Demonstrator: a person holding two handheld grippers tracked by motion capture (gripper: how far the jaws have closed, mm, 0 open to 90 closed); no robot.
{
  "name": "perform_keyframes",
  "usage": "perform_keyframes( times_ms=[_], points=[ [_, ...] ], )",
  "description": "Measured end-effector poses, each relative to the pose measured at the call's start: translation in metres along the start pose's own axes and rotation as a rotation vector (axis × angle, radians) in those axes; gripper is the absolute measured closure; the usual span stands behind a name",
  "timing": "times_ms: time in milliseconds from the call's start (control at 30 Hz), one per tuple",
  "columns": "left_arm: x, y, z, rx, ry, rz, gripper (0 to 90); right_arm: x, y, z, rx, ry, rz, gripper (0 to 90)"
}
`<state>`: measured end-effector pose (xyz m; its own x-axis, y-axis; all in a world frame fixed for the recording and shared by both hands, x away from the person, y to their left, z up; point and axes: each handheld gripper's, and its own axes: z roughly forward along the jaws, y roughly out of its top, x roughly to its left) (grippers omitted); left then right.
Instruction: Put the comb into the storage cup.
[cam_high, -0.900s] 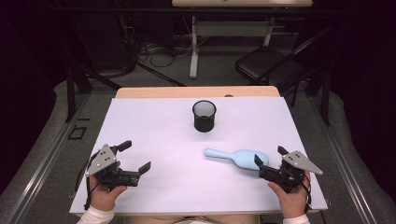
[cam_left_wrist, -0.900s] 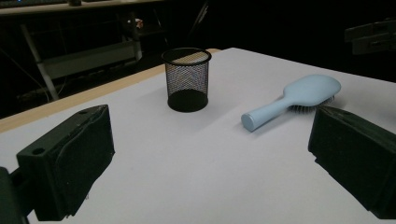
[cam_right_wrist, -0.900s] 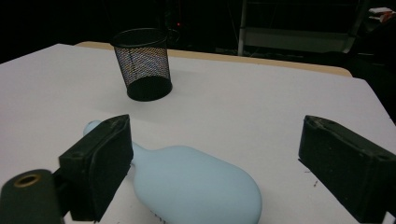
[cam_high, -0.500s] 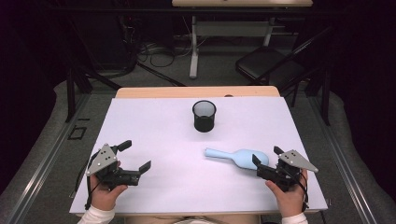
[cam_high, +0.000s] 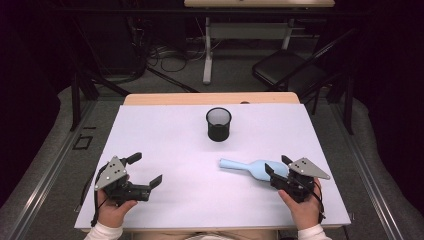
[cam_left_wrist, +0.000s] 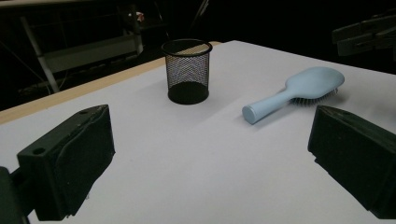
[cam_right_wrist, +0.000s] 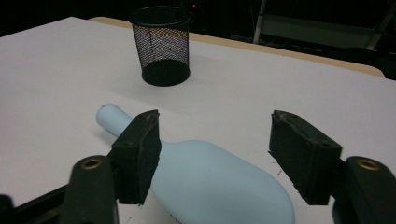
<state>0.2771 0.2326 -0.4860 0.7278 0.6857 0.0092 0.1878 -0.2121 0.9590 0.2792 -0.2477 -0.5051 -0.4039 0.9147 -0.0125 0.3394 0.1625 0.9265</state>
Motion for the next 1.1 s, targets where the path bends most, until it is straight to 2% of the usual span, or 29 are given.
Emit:
perform_keyframes(
  times_ms=[167, 300, 367, 433, 600, 800, 900, 967, 1100],
  points=[
    [0.000, -0.001, 0.000, 0.002, 0.003, -0.005, 0.5, 0.002, 0.003, 0.006, 0.023, 0.030, 0.008, 36.0],
    [0.002, -0.001, 0.000, 0.003, 0.003, -0.010, 0.5, 0.003, 0.005, 0.009, 0.039, 0.032, 0.005, 36.9],
    [0.002, -0.002, 0.001, 0.005, 0.008, -0.014, 0.5, 0.004, 0.007, 0.010, 0.040, 0.038, 0.013, 36.9],
    [0.002, -0.002, 0.000, 0.009, 0.010, -0.018, 0.8, 0.002, 0.010, 0.013, 0.060, 0.066, 0.043, 38.0],
    [0.003, -0.002, -0.002, 0.002, 0.018, -0.022, 0.8, 0.002, 0.018, 0.019, 0.079, 0.072, 0.044, 38.0],
    [0.003, -0.002, -0.002, 0.008, 0.018, -0.019, 0.9, 0.004, 0.028, 0.029, 0.136, 0.090, 0.043, 42.1],
    [0.004, -0.003, -0.001, 0.012, 0.021, -0.024, 0.9, 0.005, 0.035, 0.043, 0.182, 0.124, 0.053, 42.7],
    [0.004, -0.003, -0.001, 0.010, 0.018, -0.026, 0.9, 0.005, 0.036, 0.046, 0.192, 0.127, 0.056, 43.0],
    [0.004, -0.004, -0.001, 0.010, 0.016, -0.027, 0.9, 0.009, 0.042, 0.061, 0.244, 0.154, 0.044, 46.5]
  ],
)
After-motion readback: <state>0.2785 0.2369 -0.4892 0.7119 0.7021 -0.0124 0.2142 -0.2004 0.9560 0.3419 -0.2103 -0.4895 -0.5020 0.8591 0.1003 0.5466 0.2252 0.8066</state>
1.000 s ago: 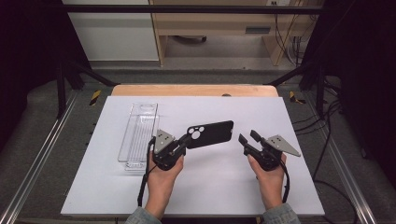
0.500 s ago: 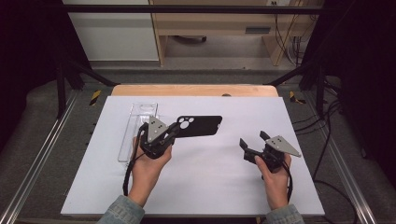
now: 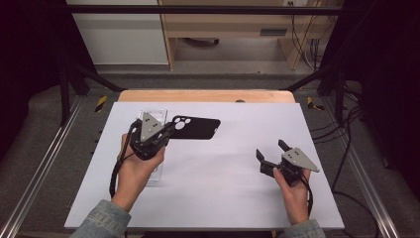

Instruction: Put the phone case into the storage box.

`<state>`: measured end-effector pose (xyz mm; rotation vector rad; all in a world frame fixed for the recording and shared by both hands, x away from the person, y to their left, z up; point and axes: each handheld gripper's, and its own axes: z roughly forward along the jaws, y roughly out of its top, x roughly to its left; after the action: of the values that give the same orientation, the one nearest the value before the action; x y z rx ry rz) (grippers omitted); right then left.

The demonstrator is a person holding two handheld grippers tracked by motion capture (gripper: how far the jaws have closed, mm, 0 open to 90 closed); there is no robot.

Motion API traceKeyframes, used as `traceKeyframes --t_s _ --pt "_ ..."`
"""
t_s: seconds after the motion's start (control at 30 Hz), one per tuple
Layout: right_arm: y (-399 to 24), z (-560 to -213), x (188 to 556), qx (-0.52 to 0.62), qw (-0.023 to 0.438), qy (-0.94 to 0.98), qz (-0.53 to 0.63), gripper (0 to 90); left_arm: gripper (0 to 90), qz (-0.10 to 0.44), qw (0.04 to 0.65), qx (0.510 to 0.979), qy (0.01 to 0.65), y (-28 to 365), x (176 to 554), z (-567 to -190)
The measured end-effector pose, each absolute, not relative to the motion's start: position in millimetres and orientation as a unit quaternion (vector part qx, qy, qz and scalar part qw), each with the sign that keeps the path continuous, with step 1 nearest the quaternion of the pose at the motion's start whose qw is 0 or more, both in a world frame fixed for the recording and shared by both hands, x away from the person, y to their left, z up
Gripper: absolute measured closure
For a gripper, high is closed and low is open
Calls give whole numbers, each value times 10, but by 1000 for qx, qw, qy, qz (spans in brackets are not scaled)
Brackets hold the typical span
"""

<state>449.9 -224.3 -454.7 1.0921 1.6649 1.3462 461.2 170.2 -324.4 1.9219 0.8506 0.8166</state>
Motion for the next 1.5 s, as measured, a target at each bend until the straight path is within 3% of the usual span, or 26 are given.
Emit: traceKeyframes --t_s 0.23,0.57,1.5 --pt "-2214 -4558 4479 407 368 661 512 165 839 328 420 775 341 1816 4624 -3207" --pt "-2224 -4590 4473 406 349 678 504 59 838 335 401 780 343 1964 4643 -3136" --pt "-2272 -4633 4319 374 367 684 507 55 838 371 346 794 337 2330 4774 -2757"
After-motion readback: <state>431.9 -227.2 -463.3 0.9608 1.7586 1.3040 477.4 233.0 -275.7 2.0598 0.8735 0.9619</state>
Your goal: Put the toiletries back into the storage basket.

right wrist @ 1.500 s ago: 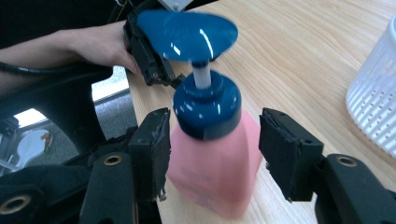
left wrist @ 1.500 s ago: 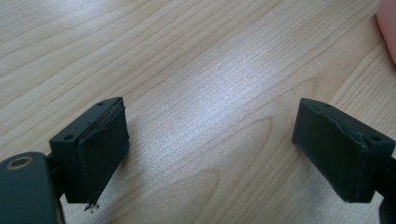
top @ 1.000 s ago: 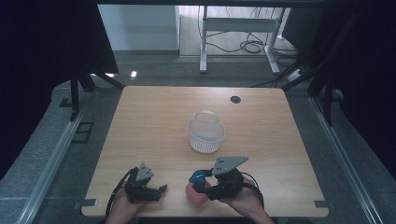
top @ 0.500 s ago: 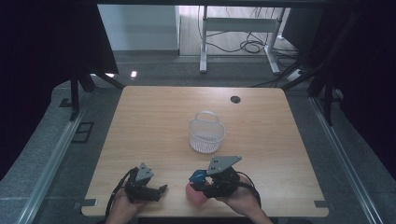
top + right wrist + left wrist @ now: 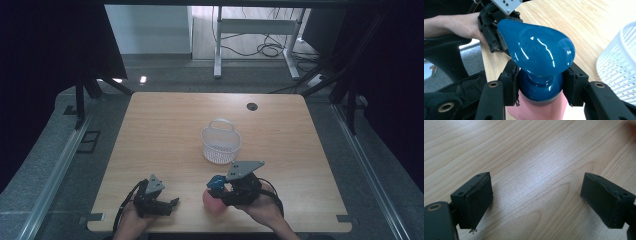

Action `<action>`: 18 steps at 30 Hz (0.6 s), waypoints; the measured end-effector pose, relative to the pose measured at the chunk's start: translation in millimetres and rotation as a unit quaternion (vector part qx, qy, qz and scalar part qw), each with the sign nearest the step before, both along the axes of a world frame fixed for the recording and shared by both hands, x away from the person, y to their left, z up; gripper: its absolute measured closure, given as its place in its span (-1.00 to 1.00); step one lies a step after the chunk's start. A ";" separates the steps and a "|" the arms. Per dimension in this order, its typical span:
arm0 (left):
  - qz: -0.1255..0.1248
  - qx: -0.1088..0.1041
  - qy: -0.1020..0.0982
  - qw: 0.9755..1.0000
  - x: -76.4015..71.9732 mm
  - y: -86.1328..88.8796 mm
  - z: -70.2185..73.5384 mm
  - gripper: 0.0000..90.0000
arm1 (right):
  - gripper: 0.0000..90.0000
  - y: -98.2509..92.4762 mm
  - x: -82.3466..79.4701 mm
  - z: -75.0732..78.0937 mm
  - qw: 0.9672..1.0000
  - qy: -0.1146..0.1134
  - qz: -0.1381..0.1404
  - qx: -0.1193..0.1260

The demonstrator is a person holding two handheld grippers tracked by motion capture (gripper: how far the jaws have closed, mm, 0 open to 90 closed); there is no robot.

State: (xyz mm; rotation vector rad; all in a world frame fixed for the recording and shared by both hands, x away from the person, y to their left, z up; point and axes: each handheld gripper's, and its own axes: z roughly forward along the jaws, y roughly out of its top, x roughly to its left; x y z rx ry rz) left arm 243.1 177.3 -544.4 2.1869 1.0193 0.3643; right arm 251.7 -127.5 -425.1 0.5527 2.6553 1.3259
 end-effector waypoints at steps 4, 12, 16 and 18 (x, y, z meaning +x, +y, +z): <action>0.000 0.000 0.000 1.000 0.0 0.0 0.0 -0.77 | 0.16 -4.3 3.8 5.1 1.000 -0.004 -0.009 0.004; 0.000 0.000 0.000 1.000 0.0 -0.1 0.0 -0.77 | 0.16 -10.7 10.8 15.7 1.000 -0.010 -0.021 0.008; 0.000 0.000 0.001 1.000 0.0 0.0 0.1 -0.77 | 0.16 -13.0 14.1 20.9 1.000 -0.013 -0.027 0.011; 0.000 0.001 0.000 1.000 0.1 0.1 0.1 -0.77 | 0.16 -14.0 16.1 23.8 0.999 -0.015 -0.029 0.011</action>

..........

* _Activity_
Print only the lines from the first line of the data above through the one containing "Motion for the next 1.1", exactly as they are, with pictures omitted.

* _Answer to this task_
Demonstrator: a person holding two handheld grippers tracked by motion capture (gripper: how far the jaws have closed, mm, 0 open to 90 closed); no robot.
{
  "name": "perform_keyframes",
  "usage": "perform_keyframes( times_ms=[_], points=[ [_, ...] ], )",
  "description": "Measured end-effector poses, each relative to the pose measured at the call's start: translation in metres along the start pose's own axes and rotation as a rotation vector (axis × angle, radians) in those axes; gripper is the absolute measured closure; the usual span stands behind a name",
  "timing": "times_ms: time in milliseconds from the call's start (control at 30 Hz), one per tuple",
  "columns": "left_arm: x, y, z, rx, ry, rz, gripper (0 to 90); right_arm: x, y, z, rx, ry, rz, gripper (0 to 90)"
}
`<state>`: measured end-effector pose (xyz m; its own x-axis, y-axis; all in a world frame fixed for the recording and shared by both hands, x away from the person, y to their left, z up; point and axes: each handheld gripper's, and its own axes: z roughly forward along the jaws, y roughly out of its top, x roughly to its left) (grippers omitted); left then right.
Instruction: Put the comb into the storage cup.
[cam_high, -0.900s] 
[cam_left_wrist, -0.900s] 
[cam_right_wrist, -0.900s] 
[cam_high, -0.500s] 
[cam_high, +0.000s] 
[cam_left_wrist, +0.000s] 
[cam_right_wrist, +0.000s] 
<state>0.2771 0.2326 -0.4860 0.7278 0.6857 0.0092 0.1878 -0.2121 0.9590 0.2792 -0.2477 -0.5051 -0.4039 0.9147 -0.0125 0.3394 0.1625 0.9265</state>
Motion for the next 1.1 s, targets where the path bends most, until it is straight to 2% of the usual span, or 29 are given.

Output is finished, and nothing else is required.